Many things I’ve done in my life, from my marriage (2007) to my trip to India (1987), and many things in between, have been a tad willy-nilly. No plan, no real knowledge of what comes next – for the 15 weeks I lived in India my main guiding purpose was to not get killed or fall off the edge of the earth somehow, and then to eventually decide to do something like either go home or go somewhere else. I rarely planned for more than a day or two at a time, staying in a city until I’d had enough of it, deciding where to go next based on café chatter and a Lonely Planet guidebook. I’ve lived much of my life with the same looseness, the same “ok for now” attitude. I’ve been incredibly lucky: buying a house, selling a house, getting married, getting divorced, raising a daughter, letting a daughter go… none of these tasks were not taken lightly, but as much as I’ve tried to steer and control, I’ve always had to come back to accepting that life really is what happens while you’re busy making other plans.

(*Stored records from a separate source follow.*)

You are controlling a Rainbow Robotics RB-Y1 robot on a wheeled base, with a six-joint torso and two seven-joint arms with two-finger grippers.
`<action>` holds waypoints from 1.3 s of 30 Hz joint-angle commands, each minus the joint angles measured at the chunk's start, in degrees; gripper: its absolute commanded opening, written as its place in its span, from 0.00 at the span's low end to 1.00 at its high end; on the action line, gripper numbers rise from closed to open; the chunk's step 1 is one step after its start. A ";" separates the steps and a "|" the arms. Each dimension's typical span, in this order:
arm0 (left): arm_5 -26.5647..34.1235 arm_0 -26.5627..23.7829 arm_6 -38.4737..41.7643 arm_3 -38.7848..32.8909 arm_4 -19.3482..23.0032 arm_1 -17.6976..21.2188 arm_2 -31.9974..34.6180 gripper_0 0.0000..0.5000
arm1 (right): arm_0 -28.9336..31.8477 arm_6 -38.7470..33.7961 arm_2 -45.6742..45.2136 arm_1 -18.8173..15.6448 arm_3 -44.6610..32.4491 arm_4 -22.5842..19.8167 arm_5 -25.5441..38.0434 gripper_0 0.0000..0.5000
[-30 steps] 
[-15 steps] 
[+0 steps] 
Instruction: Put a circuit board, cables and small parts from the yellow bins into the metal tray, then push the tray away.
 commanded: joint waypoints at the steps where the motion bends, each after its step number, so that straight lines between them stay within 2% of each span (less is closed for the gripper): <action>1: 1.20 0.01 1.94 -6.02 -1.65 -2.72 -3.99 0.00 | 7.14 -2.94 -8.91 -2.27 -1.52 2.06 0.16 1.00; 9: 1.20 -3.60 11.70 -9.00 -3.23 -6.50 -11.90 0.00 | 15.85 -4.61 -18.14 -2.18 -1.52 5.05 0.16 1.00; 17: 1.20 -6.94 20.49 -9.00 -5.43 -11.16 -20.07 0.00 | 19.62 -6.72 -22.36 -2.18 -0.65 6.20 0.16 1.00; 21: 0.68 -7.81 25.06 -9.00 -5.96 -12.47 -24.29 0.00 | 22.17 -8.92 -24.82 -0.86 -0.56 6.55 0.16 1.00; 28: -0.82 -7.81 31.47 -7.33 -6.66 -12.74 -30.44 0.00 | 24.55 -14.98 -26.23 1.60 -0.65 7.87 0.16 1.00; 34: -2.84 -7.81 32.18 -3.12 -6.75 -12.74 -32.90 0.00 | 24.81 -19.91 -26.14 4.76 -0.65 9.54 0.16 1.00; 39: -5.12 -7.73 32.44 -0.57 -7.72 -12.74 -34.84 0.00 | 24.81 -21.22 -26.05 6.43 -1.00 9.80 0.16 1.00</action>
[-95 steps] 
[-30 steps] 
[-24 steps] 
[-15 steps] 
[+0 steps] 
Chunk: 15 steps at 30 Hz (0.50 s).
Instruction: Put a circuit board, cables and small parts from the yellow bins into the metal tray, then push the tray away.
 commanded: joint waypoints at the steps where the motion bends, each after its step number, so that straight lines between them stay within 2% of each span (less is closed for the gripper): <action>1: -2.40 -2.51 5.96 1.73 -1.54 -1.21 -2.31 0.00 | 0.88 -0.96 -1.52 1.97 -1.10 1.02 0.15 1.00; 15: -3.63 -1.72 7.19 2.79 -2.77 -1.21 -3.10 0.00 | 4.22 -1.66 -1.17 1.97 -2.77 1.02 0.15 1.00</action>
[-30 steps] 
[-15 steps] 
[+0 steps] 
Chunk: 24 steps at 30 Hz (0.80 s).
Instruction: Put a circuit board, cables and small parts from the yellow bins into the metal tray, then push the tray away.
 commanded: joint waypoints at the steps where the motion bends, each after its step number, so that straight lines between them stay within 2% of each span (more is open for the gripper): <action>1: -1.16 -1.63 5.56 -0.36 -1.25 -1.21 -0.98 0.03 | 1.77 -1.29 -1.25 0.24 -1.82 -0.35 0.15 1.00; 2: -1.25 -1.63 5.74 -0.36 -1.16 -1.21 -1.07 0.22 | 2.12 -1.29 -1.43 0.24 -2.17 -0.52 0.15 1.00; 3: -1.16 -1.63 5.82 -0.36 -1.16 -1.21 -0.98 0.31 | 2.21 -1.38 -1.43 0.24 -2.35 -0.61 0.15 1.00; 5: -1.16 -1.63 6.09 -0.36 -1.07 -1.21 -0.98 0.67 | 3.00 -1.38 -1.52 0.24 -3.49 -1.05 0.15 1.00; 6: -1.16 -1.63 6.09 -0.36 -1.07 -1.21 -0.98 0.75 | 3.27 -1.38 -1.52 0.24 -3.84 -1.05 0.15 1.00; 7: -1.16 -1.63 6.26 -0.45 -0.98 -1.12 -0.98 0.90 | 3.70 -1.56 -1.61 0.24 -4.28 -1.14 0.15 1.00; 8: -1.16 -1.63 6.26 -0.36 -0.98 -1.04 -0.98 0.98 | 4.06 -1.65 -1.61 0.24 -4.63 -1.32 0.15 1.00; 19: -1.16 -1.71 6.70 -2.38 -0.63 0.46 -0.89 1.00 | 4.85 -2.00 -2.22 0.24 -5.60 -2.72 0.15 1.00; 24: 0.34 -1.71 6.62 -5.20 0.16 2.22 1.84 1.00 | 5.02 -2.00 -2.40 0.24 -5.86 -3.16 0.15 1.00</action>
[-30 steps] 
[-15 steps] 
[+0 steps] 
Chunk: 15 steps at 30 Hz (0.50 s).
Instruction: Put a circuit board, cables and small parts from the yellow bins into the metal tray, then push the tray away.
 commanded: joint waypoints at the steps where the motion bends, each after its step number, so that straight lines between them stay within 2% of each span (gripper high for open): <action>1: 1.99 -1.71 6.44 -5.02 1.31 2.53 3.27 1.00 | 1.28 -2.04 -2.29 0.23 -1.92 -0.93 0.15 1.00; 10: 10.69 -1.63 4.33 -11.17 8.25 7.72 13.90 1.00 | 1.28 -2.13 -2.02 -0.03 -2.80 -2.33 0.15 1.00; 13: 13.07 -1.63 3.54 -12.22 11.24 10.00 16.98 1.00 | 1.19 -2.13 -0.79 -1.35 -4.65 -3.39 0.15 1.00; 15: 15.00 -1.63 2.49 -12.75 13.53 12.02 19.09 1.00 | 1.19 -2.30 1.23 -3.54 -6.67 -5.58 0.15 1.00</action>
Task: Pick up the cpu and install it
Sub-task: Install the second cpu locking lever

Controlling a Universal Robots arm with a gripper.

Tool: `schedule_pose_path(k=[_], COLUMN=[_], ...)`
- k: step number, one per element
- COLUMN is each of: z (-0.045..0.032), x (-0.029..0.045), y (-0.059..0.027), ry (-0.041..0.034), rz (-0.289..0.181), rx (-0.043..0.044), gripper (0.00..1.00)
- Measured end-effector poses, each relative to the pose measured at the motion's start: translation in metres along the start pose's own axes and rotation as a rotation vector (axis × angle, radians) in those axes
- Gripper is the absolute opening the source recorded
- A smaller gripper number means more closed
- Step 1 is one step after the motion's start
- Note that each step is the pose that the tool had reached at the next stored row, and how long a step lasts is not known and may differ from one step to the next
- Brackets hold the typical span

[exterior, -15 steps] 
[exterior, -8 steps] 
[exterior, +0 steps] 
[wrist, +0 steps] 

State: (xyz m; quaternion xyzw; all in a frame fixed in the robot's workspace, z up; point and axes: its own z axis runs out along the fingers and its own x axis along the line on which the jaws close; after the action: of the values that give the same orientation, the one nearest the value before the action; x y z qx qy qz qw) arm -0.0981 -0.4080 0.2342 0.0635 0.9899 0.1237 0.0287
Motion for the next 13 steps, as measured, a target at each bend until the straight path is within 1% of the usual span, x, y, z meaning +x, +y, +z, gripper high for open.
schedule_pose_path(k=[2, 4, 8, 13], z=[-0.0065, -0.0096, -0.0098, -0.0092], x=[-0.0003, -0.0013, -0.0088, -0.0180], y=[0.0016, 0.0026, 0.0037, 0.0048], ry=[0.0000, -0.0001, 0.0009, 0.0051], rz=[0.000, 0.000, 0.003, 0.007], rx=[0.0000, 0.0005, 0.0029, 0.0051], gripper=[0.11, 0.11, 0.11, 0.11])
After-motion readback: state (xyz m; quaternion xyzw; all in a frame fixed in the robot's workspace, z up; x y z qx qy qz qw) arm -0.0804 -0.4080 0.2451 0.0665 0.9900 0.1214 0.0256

I’ve been abandoning and returning to this post for a week now. I won’t give up and hit “delete” and yet I can’t quite capture what I want to say. There’s gratitude, fear, hope, relief, and eagerness, all balled up inside me. I want to organize it and lay it out neatly, sort through at all. I want to dance the Snoopy-dance of joy at finally facing the possibility of having time. And there’s the guilt/shame at having this opportunity, knowing that for the first time in decades, I am letting someone help me. Maybe that’s the elephant in the living room – the hugeness of allowing myself to be supported by my partner, and all the feelings about what that means. The pure unadulterated joy at finally having time to do all that needs to be done (hello, mildew on the bathroom ceiling. I’ve been watching you for some time now.) sleeps uneasily next to fears of his potential resentment or my guilt. I try hard not to seem too happy about being laid off, but I am euphoric, truth be told.
I will savor every moment. I have no idea how long it will last.